> **DATASET EXCERPT**:
____
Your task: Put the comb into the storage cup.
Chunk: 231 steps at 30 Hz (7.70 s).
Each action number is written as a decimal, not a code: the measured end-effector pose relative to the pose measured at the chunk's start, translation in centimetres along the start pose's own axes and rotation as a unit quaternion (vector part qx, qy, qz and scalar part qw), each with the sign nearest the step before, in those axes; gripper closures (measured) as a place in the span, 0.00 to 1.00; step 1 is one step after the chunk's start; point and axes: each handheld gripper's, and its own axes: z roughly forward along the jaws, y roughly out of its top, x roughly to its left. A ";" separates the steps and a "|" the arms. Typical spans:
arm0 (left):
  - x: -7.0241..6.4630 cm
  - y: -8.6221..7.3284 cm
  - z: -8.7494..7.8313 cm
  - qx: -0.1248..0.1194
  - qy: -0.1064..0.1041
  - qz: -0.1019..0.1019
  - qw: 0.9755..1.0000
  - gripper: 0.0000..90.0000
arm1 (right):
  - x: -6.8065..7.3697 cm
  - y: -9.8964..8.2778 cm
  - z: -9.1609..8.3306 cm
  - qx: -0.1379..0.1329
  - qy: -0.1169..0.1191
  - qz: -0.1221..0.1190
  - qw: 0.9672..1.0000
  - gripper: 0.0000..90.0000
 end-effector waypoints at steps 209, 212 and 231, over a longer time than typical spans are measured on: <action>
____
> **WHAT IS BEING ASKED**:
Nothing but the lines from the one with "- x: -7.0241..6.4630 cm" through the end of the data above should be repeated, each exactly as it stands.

> **RESULT**:
  - x: -7.0241..6.4630 cm
  - y: -8.6221..7.3284 cm
  - z: -8.7494..7.8313 cm
  - qx: -0.1248..0.1194
  - qy: -0.1064..0.1041
  - qz: -0.1019..0.1019
  - qw: 0.9755..1.0000
  - gripper: 0.0000..90.0000
arm1 (right):
  - x: -6.8065..7.3697 cm
  - y: -9.8964..8.2778 cm
  - z: -9.1609..8.3306 cm
  - qx: -0.1379..0.1329
  - qy: -0.1169..0.1191
  - qz: -0.1221..0.1190
  - qw: 0.9672..1.0000
  - gripper: 0.0000..90.0000
 end-effector waypoints at steps 209, 212 and 231, over a longer time than typical spans are measured on: <action>

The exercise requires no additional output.